Thursday, January 29, 2009

Hell's Vegie Patch

It's not often we get temperatures like those in the chart above in Melbourne, but when it does get in to the high 30's or low 40's (c) the vegies need a little help.

To avoid the kind of damage shown at left a shade cloth cloche is ideal.

My raised beds are rectangular and have wooden stumps at the corners and along the sides, the stumps not only hold up the sides of the bed, they allow me to fix things to the top.

Drilling down into the top of the stumps allows lengths of dowel to be inserted which are capped at the top end by a length of pine which stretches across the bed to the opposite stump/dowel structure.

recessions are drilled into the pine to allow them to sit securely on the dowel. Next I cut shade cloth to incorporate the length and width of the bed as well as side and end flaps to allow for the depth (which is equal to the length of the dowel).

To secure the shade cloth simply screw cup hooks into the top of the stumps, one for each side stump, and two, at 90 degrees to each other, for the end stumps, all hooking/opening out from the bed. You can also use this structure to support bird netting.

I also fix the filter/pressure regulator unit for my drip irrigation system to the top of one of the stumps for easy access.
**BTW remember that if your Veg. require pollination open up the shade cloth cloches in the mornings before the heat of the day to let the pollinators at them or you'll be doing a lot of tomato tickling **

Wednesday, January 21, 2009

Bean and Tomato Mites

So what turns beans and tomatoes from <==this to this==> ??

Well the answer is Mites. Mites love hot dry dusty weather, just the kind of environment you get in an Australian summer. There are different kinds and colours, brown russet mites, red spider mites etc. They attack the plants from the lower leaves and move up the plants leaving dead brown foliage.

A close inspection of the leaves (and I mean close, they are tiny) shows small critters often congregated around the veins of the leaves (red circle).

Occasionally you may see eggs and sometimes a fine cobweb like material is apparent (blue arrow).

The leaves become progressively pale and almost silvery (red arrow).

You will most commonly see them on the underside of the leaves (green circle).

The solution is to treat the leaves with a soap/oil spray made by adding 1/2 cup of liquid soap to 500ml of vegetable oil and then taking a tablespoon of this solution and diluting it with a litre of water, shake before use.

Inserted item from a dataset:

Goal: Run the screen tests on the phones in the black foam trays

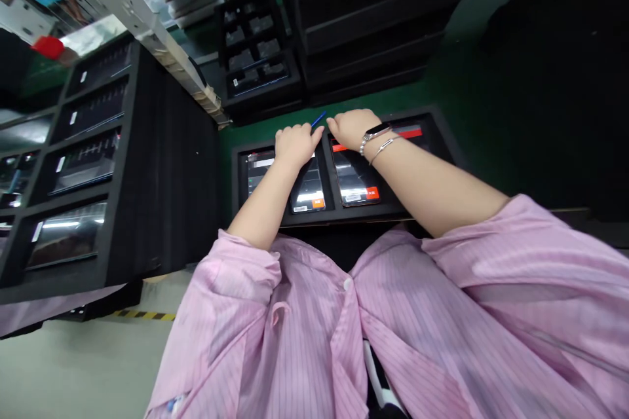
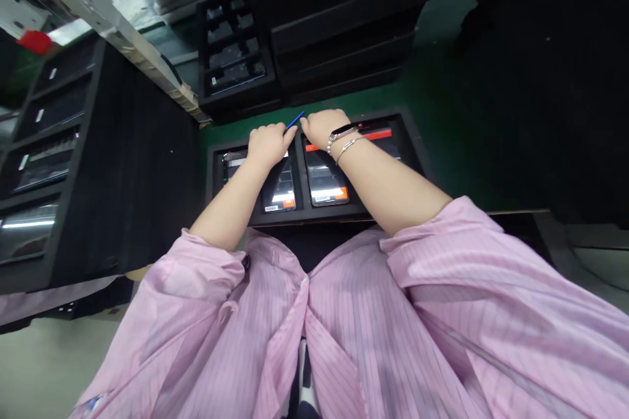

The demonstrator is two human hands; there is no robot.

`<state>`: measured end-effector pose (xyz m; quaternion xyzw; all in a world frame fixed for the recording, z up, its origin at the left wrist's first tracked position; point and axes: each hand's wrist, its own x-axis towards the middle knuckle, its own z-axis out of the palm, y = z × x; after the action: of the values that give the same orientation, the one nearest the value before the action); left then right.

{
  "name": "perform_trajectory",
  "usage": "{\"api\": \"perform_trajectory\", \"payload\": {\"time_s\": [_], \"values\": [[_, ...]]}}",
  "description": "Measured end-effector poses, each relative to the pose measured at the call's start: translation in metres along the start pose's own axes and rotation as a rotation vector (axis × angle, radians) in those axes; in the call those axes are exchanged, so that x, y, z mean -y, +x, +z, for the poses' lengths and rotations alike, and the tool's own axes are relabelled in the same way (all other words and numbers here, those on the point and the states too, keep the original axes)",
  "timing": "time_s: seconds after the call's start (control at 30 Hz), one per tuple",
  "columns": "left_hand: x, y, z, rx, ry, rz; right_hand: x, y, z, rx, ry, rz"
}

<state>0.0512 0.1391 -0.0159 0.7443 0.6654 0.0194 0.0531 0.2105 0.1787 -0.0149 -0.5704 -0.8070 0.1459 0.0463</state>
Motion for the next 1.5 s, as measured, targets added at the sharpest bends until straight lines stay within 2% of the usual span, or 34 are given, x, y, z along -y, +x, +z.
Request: {"api": "perform_trajectory", "payload": {"time_s": [0.07, 0.1, 0.17, 0.23, 0.27, 0.33, 0.4, 0.5, 0.63, 0.73, 0.83, 0.9, 0.97, 1.03, 1.1, 1.2, 1.3, 1.4, 1.5], "values": [[0.004, -0.001, -0.001, -0.024, -0.087, 0.019, -0.001, -0.005, -0.001, -0.019, 0.013, 0.01], [0.01, -0.005, -0.007, -0.078, -0.155, 0.045, -0.006, -0.011, -0.007, -0.07, 0.05, 0.014], [0.026, -0.021, -0.027, -0.26, -0.304, 0.115, -0.022, -0.031, -0.027, -0.273, 0.204, 0.001], [0.045, -0.051, -0.051, -0.441, -0.41, 0.188, -0.04, -0.066, -0.051, -0.565, 0.43, -0.069], [0.055, -0.07, -0.061, -0.503, -0.443, 0.193, -0.048, -0.088, -0.061, -0.666, 0.505, -0.123], [0.073, -0.111, -0.071, -0.518, -0.47, 0.168, -0.061, -0.136, -0.07, -0.724, 0.548, -0.159], [0.09, -0.149, -0.066, -0.492, -0.46, 0.09, -0.07, -0.176, -0.061, -0.743, 0.472, -0.121], [0.106, -0.184, -0.036, -0.429, -0.419, -0.1, -0.084, -0.209, -0.024, -0.731, 0.365, -0.126], [0.11, -0.196, 0.004, -0.384, -0.415, -0.241, -0.102, -0.213, 0.019, -0.694, 0.294, -0.09], [0.106, -0.196, 0.016, -0.431, -0.382, -0.247, -0.101, -0.212, 0.023, -0.606, 0.254, -0.067], [0.104, -0.195, 0.017, -0.466, -0.36, -0.225, -0.078, -0.215, 0.01, -0.609, 0.355, -0.05], [0.105, -0.196, 0.017, -0.469, -0.366, -0.219, -0.056, -0.214, 0.002, -0.607, 0.431, -0.09], [0.105, -0.196, 0.017, -0.466, -0.368, -0.234, -0.036, -0.21, 0.001, -0.493, 0.449, -0.181], [0.105, -0.197, 0.018, -0.47, -0.373, -0.25, -0.024, -0.203, 0.007, -0.334, 0.436, -0.253], [0.105, -0.198, 0.019, -0.482, -0.386, -0.242, -0.018, -0.197, 0.016, -0.265, 0.412, -0.262], [0.105, -0.2, 0.021, -0.482, -0.397, -0.224, -0.009, -0.191, 0.025, -0.278, 0.402, -0.249], [0.105, -0.201, 0.021, -0.472, -0.397, -0.216, 0.011, -0.188, 0.025, -0.285, 0.418, -0.345], [0.105, -0.202, 0.02, -0.46, -0.375, -0.228, 0.037, -0.179, 0.027, -0.22, 0.397, -0.491], [0.104, -0.204, 0.018, -0.422, -0.34, -0.26, 0.053, -0.167, 0.038, -0.162, 0.353, -0.518]]}}
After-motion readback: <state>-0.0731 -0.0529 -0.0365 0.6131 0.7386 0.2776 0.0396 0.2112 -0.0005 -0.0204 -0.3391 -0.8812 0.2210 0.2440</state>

This suffocates the mites. By the way always remember what Hector the safety cat says about keeping stored garden solutions out of reach of little 'uns and never keep them in a container they recognise as a food product ie a fruit juice bottle full of homemade chilli spray (mwahaha...)

Cheers Aldrum

Monday, January 19, 2009

Indian carrot fritters

This recipe was inspired by Stephanie Alexander's Cook's Companion, which has proved invaluable for when Aldrum presents me with a basket overflowing with the latest bumper crop and I'm left to find a use for it. And boy did we have a bumper crop of carrots.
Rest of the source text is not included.